### Aim of the exercise
Leave the pictures behind and reproduce every line of the listing exactly.

### Stored data
Start of Block
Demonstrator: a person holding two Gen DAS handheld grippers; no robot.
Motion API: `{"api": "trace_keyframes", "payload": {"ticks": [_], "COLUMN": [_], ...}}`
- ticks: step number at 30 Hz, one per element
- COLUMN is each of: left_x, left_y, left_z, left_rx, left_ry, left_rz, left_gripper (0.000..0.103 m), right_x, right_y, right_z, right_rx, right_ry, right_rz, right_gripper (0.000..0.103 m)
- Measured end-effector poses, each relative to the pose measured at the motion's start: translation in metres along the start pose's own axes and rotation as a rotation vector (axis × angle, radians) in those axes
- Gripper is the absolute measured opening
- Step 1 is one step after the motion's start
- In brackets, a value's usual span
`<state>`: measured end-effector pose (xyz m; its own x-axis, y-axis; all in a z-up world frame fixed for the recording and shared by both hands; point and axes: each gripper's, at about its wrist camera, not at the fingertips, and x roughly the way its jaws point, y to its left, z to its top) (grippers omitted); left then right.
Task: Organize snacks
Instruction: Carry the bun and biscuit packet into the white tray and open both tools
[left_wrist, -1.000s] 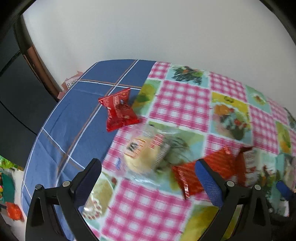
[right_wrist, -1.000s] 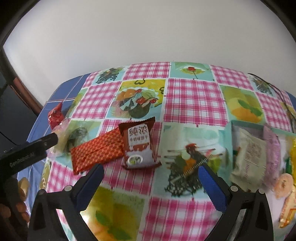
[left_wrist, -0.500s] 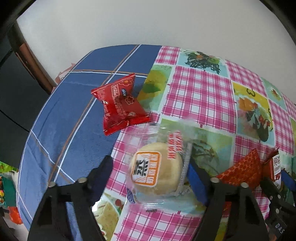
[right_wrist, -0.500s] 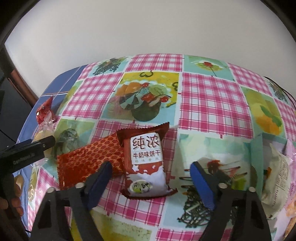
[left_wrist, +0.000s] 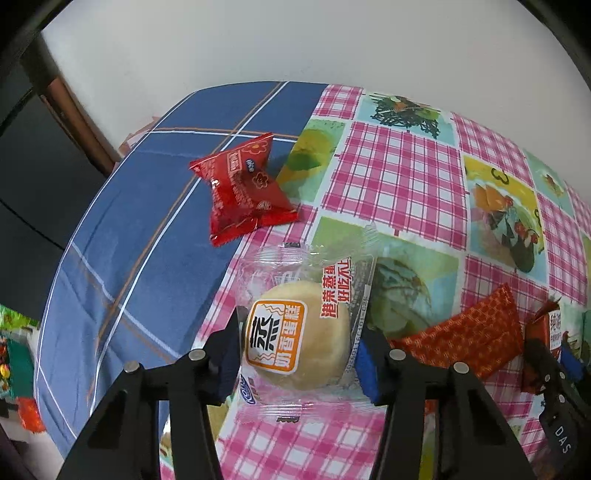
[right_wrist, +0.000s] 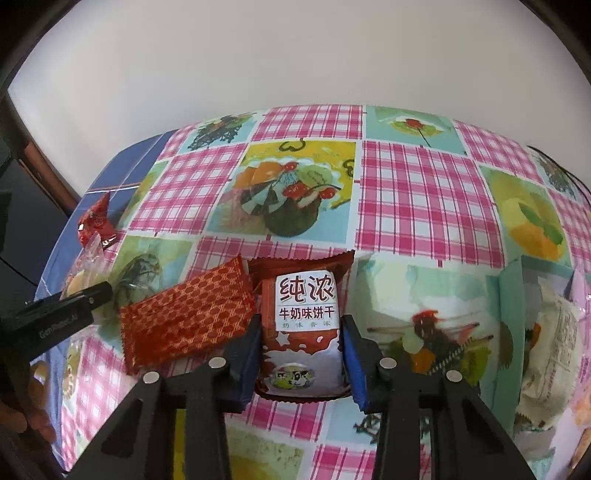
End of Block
### Answer area
Demonstrator: a person holding two Gen DAS handheld grippers; no robot.
Motion API: `{"api": "trace_keyframes", "payload": {"ticks": [_], "COLUMN": [_], ...}}`
- ticks: step number at 30 Hz, one per element
- COLUMN is each of: left_x, left_y, left_z, left_rx, left_ry, left_rz, left_gripper (0.000..0.103 m), right_x, right_y, right_z, right_rx, right_ry, right_rz, right_gripper (0.000..0.103 m)
- Measured end-effector poses, each relative to the pose measured at the motion's start: translation in metres along the start pose's own axes and rotation as a rotation vector (axis × angle, radians) in those axes
- Gripper is the absolute measured opening
- Step 1 is one step after the motion's start
- In brackets, a value's usual span
`<state>`: measured end-effector pose (xyz m; its own x-axis, y-axis; all in a z-up world frame fixed for the recording and shared by both hands; point and axes: each gripper's, at about its wrist camera, not at the fingertips, and x roughly the way its jaws point, y to its left, z to its top) (grippers omitted); left then right.
Task: Organize snacks
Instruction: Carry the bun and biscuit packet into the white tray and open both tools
[left_wrist, -1.000s] 
[right_wrist, -1.000s] 
[left_wrist, -0.500s] 
[right_wrist, -0.500s] 
[left_wrist, +0.000s] 
[right_wrist, +0.000s] 

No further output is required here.